- Born at 10:24am-PDT
- As a prolific PGA Tour professional golfer, he was inducted into the World Golf Hall of Fame in 1978.
- He won 51 PGA Tour events from 1956 through 1975, making him, as of February 2015, seventh all-time for number of PGA Tour victories, after Sam Snead (82), Tiger Woods (79), Jack Nicklaus (73), Ben Hogan (64), Arnold Palmer (62), and Byron Nelson (52), and leading Walter Hagen (45), Phil Mickelson (42), and Cary Middlecoff (40), as they all appear in the top ten all-time PGA Tour winners.
- As a teen, he idolized Ben Hogan, who Billy was later fortunate to play with on the US PGA Tour, from Billy's first year as a professional PGA tour winner, 1956, to Hogan's last year as a PGA tour winner, 1959 (Hogan continued to play sporadically through the 1960s).
- Golf Digest magazine ranked Casper as the fifteenth greatest, all time, golfer in the magazine's year 2000 ranking.
- Player on the 1961, 1963, 1965, 1967, 1969, 1971, 1973, and 1975 U.S. Ryder Cup teams, racking up more points than any U.S. player, before or since, in Ryder Cup history.
- His college alma mater was the University of Notre Dame.
- He and his wife converted to the Church of Jesus Christ of Latter Day Saints, better known as Mormonism, in the mid-1960s.
- Billy Casper Golf, his management company, was the second-largest manager of U.S. golf courses, managing over 140 golf facilities, as of 2011. He was also a prolific golf course designer.
- After turning professional and joining the PGA tour in 1954, he was the PGA Tour player of the year in 1966 and 1970; he was the PGA Tour leading money winner in 1966 and 1968; and he was winner of the Vardon Trophy (awarded by the PGA tour for lowest scoring average) in 1960, 1963, 1965, 1966, and 1968.
- In addition to his 51 PGA Tour victories, after joining the Senior PGA Tour (now the Champions Tour) in 1981, he won nine times between 1982 and 1989, including two majors, the 1983 United States Senior Open and the 1988 Senior Tournament Players Championship.

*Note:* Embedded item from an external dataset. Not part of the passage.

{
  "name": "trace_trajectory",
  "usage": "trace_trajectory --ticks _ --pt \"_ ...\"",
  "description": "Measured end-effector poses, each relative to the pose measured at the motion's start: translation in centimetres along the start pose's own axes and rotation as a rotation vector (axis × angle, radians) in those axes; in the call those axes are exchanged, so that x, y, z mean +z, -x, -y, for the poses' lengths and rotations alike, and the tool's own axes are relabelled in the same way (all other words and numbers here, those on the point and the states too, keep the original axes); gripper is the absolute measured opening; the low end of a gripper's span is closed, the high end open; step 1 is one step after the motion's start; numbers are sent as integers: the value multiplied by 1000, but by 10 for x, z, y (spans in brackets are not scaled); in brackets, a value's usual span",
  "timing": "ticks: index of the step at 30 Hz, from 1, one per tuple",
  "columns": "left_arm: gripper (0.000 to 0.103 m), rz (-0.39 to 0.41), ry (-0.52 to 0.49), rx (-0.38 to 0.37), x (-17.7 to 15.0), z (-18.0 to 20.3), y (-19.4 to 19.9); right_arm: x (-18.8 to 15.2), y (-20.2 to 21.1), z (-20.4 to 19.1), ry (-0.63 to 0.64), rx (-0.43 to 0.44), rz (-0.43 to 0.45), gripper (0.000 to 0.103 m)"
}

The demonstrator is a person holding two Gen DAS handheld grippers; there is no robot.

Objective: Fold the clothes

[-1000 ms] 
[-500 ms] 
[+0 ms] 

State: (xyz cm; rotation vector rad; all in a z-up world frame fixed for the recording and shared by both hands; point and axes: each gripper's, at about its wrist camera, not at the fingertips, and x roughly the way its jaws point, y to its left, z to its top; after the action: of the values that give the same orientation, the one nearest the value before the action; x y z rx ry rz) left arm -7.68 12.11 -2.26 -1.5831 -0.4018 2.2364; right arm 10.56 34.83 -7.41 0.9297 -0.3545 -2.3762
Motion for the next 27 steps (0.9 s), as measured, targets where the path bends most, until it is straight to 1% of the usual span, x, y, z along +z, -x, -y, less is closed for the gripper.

- Mason Casper, Billy's grandson, qualified for his college golf team at Utah Valley University, further qualifying for 2012 NCAA post-season play.
- Of eleven children with wife Shirley, six were adopted, and at his death, he was survived by wife Shirley and their eleven children, 71 grandchildren and numerous great-grandchildren.